UNITED STATES DISTRICT COURT FOR THE DISTRICT OF MARYLAND, NORTHERN DIVISION
Nov 2, 2012
CIVIL NO.: WDQ-11-3445 (D. Md. Nov. 2, 2012)

Opinion

CIVIL NO.: WDQ-11-3445 CRIMINAL NO.: WDQ-07-0470

11-02-2012

GARFIELD REDD, Petitioner, v. UNITED STATES OF AMERICA, Respondent.


MEMORANDUM OPINION

Garfield Redd was convicted by a jury of being a felon in possession of a firearm and was sentenced to 24 0 months in prison. Pending are Redd's pro se motions to vacate, set aside, or correct his sentence under 28 U.S.C. § 2255 and to appoint counsel. No hearing is necessary. See Rule 8 of the Rules Governing § 2255 Proceedings. For the following reasons, the motions will be denied. I. Background

The facts are drawn from the trial and sentencing transcripts, ECF Nos. 59-62, and Redd's Presentence Report. Redd does not dispute facts in the record but misquotes and mischaracterizes the transcript. See infra Part II.A.l.

Around 10:00 p.m. on October 22, 2006, a large crowd was gathered around Pennsylvania Avenue and Gold Street in Baltimore, Maryland. Trial Tr. 40:6-41:22. Detectives Vargas, James Glanville, Kenneth Ivery, and Sean Suiter approached the crowd. See id. at 42:1. Redd was sitting on some steps, and approached Glanville with a gun. Id. at 44:6-18. As Glanville drew his service weapon, Redd discarded the gun under a nearby vehicle. Id. at 44:20-22. Redd retreated, and then went to the ground on Glanville's order. Id. at 46:7. At Glanville's direction, Suiter approached Redd from behind and handcuffed him. Id. at 97:10-15. Ivery recovered the gun. Id. at 123:1.

The record does not indicate Vargas's first name.

3. THE COURT: Mr. Redd, are you able to hear me?
THE DEFENDANT: I can hear. I hear something.
MR. DRAPER: Can you hear the Judge?
THE COURT: Mr. Redd, can you hear me?
THE DEFENDANT: I can't hear. It's --
THE CLERK: There is a volume control on --
THE DEFENDANT: It's going in and out.
MR. DRAPER: Going in and out?
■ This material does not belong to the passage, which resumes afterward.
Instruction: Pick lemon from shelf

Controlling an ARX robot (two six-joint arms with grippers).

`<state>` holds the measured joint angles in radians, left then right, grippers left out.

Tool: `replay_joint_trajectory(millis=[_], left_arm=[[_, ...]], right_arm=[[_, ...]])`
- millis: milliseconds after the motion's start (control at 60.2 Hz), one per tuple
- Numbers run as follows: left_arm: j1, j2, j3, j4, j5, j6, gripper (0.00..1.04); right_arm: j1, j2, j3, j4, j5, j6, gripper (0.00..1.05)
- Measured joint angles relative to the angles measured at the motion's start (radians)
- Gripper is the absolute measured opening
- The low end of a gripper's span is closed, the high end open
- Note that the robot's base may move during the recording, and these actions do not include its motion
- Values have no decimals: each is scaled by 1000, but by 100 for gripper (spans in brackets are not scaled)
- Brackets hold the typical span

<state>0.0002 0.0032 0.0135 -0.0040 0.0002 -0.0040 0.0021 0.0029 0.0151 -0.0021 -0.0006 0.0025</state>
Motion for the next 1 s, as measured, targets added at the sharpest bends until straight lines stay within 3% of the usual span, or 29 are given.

Okay. Let's try this headpiece. Which ear is better?
THE COURT: Mr. Redd, can you hear me?
THE DEFENDANT: Yeah. I can hear you. Yes.
THE COURT: Okay.
MR. DRAPER: Can you hear him?
THE COURT: Are you okay?
THE DEFENDANT: Yeah. I can hear you.
THE COURT: Testing 1, 2, 3. Can you hear?
THE DEFENDANT: Yeah.
THE COURT: If at any time during the trial you cannot hear me or one of the lawyers, one of the witnesses, please let us know. We'll make every effort to make sure you hear every word that's said during the trial, okay?
THE DEFENDANT: Okay.
THE CLERK: Should we try it with the bench conference, Judge to --
THE COURT: We'll get a chance to do that.
. . .
THE COURT: . . . The speaker seems to be squealing.
THE DEFENDANT: It's going in and out.
. . .
THE COURT: Okay. Is that getting feedback from the microphone, or from one of the other electronic devices, folks?
MR. DRAPER: I think it connects to this device up here, so I want to make sure it was a clear --
THE COURT: Line of sight?
MR. DRAPER: I can still hear the feedback here. Mr. Redd tells me the sound is going in and out on the head --on the --
THE DEFENDANT: It's going in and out.
THE COURT: Okay.
THE DEFENDANT: Like the frequency --
THE COURT: Okay. Well, sadly, that's the best we're able to do.
THE DEFENDANT: A lot better.
Trial Tr. 5:6-6:5, 6:18-19, 8:7-21. Lines 6:6 to 6:17 and 6:20 to 8:6, which concern the jury and witnesses, have been omitted.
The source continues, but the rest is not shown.